_DIRECTIONS FOR THIS TASK_
For this exercise, repeat the listing below from its first line through the line containing "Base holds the", exactly as written.

--- START ---

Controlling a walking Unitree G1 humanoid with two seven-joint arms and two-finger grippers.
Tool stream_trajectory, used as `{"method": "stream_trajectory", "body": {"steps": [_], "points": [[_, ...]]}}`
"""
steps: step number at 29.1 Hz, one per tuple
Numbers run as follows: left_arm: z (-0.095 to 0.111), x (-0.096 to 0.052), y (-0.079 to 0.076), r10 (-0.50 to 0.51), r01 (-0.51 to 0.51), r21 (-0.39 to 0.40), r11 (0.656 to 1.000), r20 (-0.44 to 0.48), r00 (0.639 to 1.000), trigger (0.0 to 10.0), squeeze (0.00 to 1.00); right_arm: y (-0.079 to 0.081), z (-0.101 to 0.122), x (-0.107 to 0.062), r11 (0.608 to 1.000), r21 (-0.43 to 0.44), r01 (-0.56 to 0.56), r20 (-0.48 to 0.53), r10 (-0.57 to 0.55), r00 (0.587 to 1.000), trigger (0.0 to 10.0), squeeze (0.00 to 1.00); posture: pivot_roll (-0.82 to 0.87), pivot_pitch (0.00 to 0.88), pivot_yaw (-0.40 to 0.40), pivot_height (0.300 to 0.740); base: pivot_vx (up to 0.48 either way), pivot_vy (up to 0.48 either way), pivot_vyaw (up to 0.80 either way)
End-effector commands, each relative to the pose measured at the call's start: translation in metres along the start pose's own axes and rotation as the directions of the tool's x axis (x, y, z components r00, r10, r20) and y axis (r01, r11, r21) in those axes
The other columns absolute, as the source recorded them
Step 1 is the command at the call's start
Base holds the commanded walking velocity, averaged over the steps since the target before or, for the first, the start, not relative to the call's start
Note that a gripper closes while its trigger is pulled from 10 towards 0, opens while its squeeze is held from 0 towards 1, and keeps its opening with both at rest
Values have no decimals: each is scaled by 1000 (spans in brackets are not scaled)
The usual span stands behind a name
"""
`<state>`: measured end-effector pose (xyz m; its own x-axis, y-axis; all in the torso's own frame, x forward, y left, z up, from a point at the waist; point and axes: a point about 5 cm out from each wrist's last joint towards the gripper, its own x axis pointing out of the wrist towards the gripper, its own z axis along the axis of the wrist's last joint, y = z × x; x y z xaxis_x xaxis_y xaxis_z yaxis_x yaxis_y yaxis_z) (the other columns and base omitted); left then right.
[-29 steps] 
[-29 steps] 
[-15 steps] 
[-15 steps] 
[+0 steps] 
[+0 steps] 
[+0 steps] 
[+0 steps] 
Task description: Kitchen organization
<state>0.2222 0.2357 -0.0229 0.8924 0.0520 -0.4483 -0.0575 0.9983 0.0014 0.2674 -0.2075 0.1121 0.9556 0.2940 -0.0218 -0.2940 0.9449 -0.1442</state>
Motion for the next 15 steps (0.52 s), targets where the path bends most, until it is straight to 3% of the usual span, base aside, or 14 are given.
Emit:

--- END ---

_EXERCISE RESPONSE_
Controlling a walking Unitree G1 humanoid with two seven-joint arms and two-finger grippers.
Tool stream_trajectory, used as `{"method": "stream_trajectory", "body": {"steps": [_], "points": [[_, ...]]}}`
"""
steps: step number at 29.1 Hz, one per tuple
Numbers run as follows: left_arm: z (-0.095 to 0.111), x (-0.096 to 0.052), y (-0.079 to 0.076), r10 (-0.50 to 0.51), r01 (-0.51 to 0.51), r21 (-0.39 to 0.40), r11 (0.656 to 1.000), r20 (-0.44 to 0.48), r00 (0.639 to 1.000), trigger (0.0 to 10.0), squeeze (0.00 to 1.00); right_arm: y (-0.079 to 0.081), z (-0.101 to 0.122), x (-0.107 to 0.062), r11 (0.608 to 1.000), r21 (-0.43 to 0.44), r01 (-0.56 to 0.56), r20 (-0.48 to 0.53), r10 (-0.57 to 0.55), r00 (0.587 to 1.000), trigger (0.0 to 10.0), squeeze (0.00 to 1.00); posture: pivot_roll (-0.82 to 0.87), pivot_pitch (0.00 to 0.88), pivot_yaw (-0.40 to 0.40), pivot_height (0.300 to 0.740); base: pivot_vx (up to 0.48 either way), pivot_vy (up to 0.48 either way), pivot_vyaw (up to 0.80 either way)
End-effector commands, each relative to the pose measured at the call's start: translation in metres along the start pose's own axes and rotation as the directions of the tool's x axis (x, y, z components r00, r10, r20) and y axis (r01, r11, r21) in those axes
The other columns absolute, as the source recorded them
Step 1 is the command at the call's start
Base holds the commanded walking velocity, averaged over the steps since the target before or, for the first, the start, not relative to the call's start

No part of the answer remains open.